Bill de hÓra discusses some approaches to tackling such large stories in a recent blog post:

Bill de hÓra: Managing large stories on agile projects

In our team we typically tackle the problem slightly differently. The items on our progress wall are represented by brown A5 envelopes, each with summary information (title, id, estimate) written in large, friendly letters on the outside, and an accumulation of detail (notes, time spent, diagrams, etc.) inside. To stop the contents falling out, the envelopes are all placed on the wall with the opening on the side.

Why do I mention this? We use a quick of this to deal with large stories. A story too large to estimate and develop on its own is represented by an envelope with the opening at the bottom. This implies that such stories can not accumulate detail of their own, but only reference other stories. We split the large customer story into several internal stories, estimate, annotate an develop them independently, but do not consider the main story complete until all the component stories are also complete. To show the relationship we write the ids of the component stories on the outside of the “vertical” envelope.

This approach seems to work. Stakeholders still have visibility of the status of the large story, and the development team is free to implement the component stories in parallel or in sequence, in whatever order is most effective and efficient.

Business Analysis: Can’t negotiate size… and a good thing too

In our team we have found a tendency for the time spent estimating stories to creep upward. More and more design seems to be considered as we work through the stories. While this is a very valuable way of sharing information among the team, it is not a very effective way of estimating.

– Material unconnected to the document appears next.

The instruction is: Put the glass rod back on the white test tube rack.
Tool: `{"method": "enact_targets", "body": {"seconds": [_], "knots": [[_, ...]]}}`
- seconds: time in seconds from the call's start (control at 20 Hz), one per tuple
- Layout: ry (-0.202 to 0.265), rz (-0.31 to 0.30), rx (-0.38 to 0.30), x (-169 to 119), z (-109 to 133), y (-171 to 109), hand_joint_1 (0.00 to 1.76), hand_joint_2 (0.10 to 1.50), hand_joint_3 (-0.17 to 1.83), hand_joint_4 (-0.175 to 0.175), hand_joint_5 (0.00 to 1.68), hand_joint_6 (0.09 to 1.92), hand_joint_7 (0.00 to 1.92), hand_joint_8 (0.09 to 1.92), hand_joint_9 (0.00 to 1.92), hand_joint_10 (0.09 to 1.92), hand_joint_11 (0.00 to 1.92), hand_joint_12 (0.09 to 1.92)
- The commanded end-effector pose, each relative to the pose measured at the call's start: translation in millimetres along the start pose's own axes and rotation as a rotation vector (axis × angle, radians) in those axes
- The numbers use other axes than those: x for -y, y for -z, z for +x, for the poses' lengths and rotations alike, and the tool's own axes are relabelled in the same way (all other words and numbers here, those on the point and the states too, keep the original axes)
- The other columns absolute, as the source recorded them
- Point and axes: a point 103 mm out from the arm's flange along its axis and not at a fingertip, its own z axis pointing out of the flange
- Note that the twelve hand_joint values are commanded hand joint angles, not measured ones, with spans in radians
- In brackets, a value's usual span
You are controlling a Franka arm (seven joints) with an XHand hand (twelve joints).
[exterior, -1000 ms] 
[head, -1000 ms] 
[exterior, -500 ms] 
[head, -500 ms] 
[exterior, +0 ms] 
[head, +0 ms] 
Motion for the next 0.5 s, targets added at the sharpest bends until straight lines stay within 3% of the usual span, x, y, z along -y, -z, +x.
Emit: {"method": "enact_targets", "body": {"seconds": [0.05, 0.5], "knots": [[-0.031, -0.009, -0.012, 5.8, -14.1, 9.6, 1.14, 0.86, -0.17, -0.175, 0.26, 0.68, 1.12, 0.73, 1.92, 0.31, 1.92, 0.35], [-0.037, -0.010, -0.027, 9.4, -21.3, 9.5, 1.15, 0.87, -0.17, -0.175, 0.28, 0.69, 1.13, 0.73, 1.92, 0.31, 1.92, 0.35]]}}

Akshay Dhavle has written a brief blog post reminding that sometimes, all that is needed is a simple “small, mediun or large” estimate. Business Analysis: Can’t negotiate size… and a good thing too

Don’t worry about how valuable it will be, just tell me how much it costs?

Nice little post highlighting the need for value information along with cost estimates.

Don’t worry about how valuable it will be, just tell me how much it costs?

Estimated Interest on Technical Debt

We are currently struggling with how to integrate work on refactoring/simplifying/cleaning our product codebase with existing streams of stories and bugs. One of the tricky aspects of this is how to estimate and prioritise the cleanup work: how much is it worth, and how much time should we spend on it this iteration?

Martin Fowler has written about extending the idea of “technical debt” by including the concept of “interest”. Extra time spent on completing any given task compared with the time which would/might have been spent implementing that outcome on a cleaner system is effectively an “interest payment” on the “technical debt”. Noting an estimate of such an amount along with the elapsed time on each piece of work allows a relatively simple calculation of the total “interest payments”, and helps inform any decision to “pay off” the debt by refactoring, simplification, etc.

MF Bliki: EstimatedInterest

Another approach to estimation and velocity

Interesting thoughts from Mana at “Geek Diva”

Geek Diva: Finding our target velocity without black magic

Bulding smart teams

An interesting article, apparently based largely on the keynote from Agile 2008. Some clever stuff about estimation, averages, and the wisdom of crowds in the context of software development teams.

Gojko Adzic » Bulding smart teams

Software Estimates and the Parable of the Cave

Estimation is a hard but vital process. Maybe an interesting parable would help?

Software Estimates and the Parable of the Cave » “Hello World” – The SlickEdit Developer Blog

User Story Estimation Techniques

Back to InfoQ again for an extremely practical and useful guide to estimation. Now I just need to get the company comfortable with the idea of estimation at all :)

InfoQ: User Story Estimation Techniques

Notes from a Tool User

I have recently discovered a new blog to follow: “notes from a tool user”. The author, Mark Levison has plenty of opinions on agile software development.